"You have a gift for bringing people to life - even the most unlikely ones," Edward (Dave Blamy) tells Allison (Johanna Jowett) in the romantic comedy "Embraceable Me," now playing at the Stage Door Theater. He's referring to her journalistic profile-writing abilities, but it's obvious he's also talking about her impact on him.
Jowett and Blamy have the same effect with Victor Cahn's script. Both actors are so talented and bring so much to the table that they elevate a superficial and fairly drama-free script to a compelling and moving theatrical experience.

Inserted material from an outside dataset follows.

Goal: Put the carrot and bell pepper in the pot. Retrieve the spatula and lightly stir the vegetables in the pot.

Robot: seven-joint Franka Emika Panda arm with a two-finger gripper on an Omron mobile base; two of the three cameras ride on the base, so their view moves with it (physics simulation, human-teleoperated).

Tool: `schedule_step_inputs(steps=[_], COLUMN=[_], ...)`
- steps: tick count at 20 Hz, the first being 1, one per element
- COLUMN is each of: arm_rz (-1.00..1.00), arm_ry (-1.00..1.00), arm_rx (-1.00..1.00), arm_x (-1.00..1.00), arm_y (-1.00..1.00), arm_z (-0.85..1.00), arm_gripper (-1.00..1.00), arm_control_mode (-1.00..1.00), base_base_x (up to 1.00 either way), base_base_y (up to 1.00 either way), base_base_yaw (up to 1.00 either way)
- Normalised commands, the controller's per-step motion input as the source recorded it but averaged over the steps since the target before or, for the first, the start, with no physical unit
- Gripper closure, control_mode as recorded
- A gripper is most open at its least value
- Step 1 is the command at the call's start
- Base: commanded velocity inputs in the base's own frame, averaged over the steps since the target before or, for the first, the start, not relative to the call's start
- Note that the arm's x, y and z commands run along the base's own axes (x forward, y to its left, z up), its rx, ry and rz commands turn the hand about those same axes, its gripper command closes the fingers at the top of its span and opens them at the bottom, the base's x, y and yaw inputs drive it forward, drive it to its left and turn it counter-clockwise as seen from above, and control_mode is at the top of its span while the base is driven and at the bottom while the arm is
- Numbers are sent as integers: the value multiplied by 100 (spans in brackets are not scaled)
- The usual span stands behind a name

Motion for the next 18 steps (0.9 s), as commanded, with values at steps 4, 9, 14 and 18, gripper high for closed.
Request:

As the play begins, Allison has come to tell Edward about her engagement to another man. She's hoping there is enough left of their own romance that Edward will change her mind. The story then unfolds in a "he said, she said" manner. Both characters narrate their version of the events that led up to their friendship, passionate romance, awkward breakup and potential reconciliation. There are flashes of "When Harry Met Sally" and "Same Time, Next Year."
The show's dialogue is bracketed by direct addresses from Jowett and Blamy, with many asides to the audience. As directed by Eric Parness, the transitions from monologue to scene are seamless and never feel forced or clumsy. A clever set by Gillian Albinski showcases the differences between Allison and Edward. One side is Edward's precise home with its orderly bookcases and the other is Allison's pig sty of an apartment with dirty clothes and papers covering every surface.

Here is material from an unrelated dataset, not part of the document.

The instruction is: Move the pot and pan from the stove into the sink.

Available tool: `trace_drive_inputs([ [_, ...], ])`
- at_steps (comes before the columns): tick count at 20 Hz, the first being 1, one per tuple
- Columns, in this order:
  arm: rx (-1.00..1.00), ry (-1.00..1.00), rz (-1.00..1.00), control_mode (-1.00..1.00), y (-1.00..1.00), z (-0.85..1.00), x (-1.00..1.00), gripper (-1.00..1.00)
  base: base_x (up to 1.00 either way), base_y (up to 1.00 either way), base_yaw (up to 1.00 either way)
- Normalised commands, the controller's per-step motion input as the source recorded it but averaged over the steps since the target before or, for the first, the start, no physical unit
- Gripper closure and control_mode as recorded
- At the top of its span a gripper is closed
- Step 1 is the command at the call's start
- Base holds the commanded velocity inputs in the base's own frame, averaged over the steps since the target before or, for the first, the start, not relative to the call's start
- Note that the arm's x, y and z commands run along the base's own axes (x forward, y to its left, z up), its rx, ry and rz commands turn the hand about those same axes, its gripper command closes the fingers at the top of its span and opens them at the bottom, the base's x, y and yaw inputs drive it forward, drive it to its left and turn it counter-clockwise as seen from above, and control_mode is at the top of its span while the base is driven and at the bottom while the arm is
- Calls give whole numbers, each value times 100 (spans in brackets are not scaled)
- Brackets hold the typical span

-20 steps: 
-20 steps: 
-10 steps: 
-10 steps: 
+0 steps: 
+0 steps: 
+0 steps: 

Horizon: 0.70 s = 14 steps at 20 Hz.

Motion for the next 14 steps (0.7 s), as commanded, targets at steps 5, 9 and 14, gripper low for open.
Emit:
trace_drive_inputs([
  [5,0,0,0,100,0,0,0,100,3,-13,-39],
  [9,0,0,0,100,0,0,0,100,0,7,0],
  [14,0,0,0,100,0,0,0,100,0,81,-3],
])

She's a social butterfly who loves to meet new people and experience new things. Allison goes into television journalism after college and becomes a famous entertainment news anchor. Edward is practically an agoraphobe, happy with quiet nights at home and reading a good book. It's telling that the job he ends up in is as a ghostwriter - perfect for the man who often wishes he were invisible.
Blamy has a rangy, hangdog charm as second-banana Edward. This personable actor inspires you to root for him even when spouting bad puns or telling Allison he doesn't want children because "they have no sense of irony." His comedic timing is excellent and he also can be particularly moving, especially when talking about his difficult parental relationship or visiting Allison in the hospital.
Jowett, seen most recently in the satirical musical revue "Charlotte Squawks," gives a beautifully nuanced performance as the flighty, conflicted Allison. She is immensely likable and charismatic and it's easy to see how a loner like Edward would be captivated. Jowett is equally adept at comedy and drama - and we see the dark side of her bubbly nature more than once in this play.
Blamy and Jowett have real chemistry and a true respect for one another that makes their characters' journey one of hope for the enduring power of friendship and love.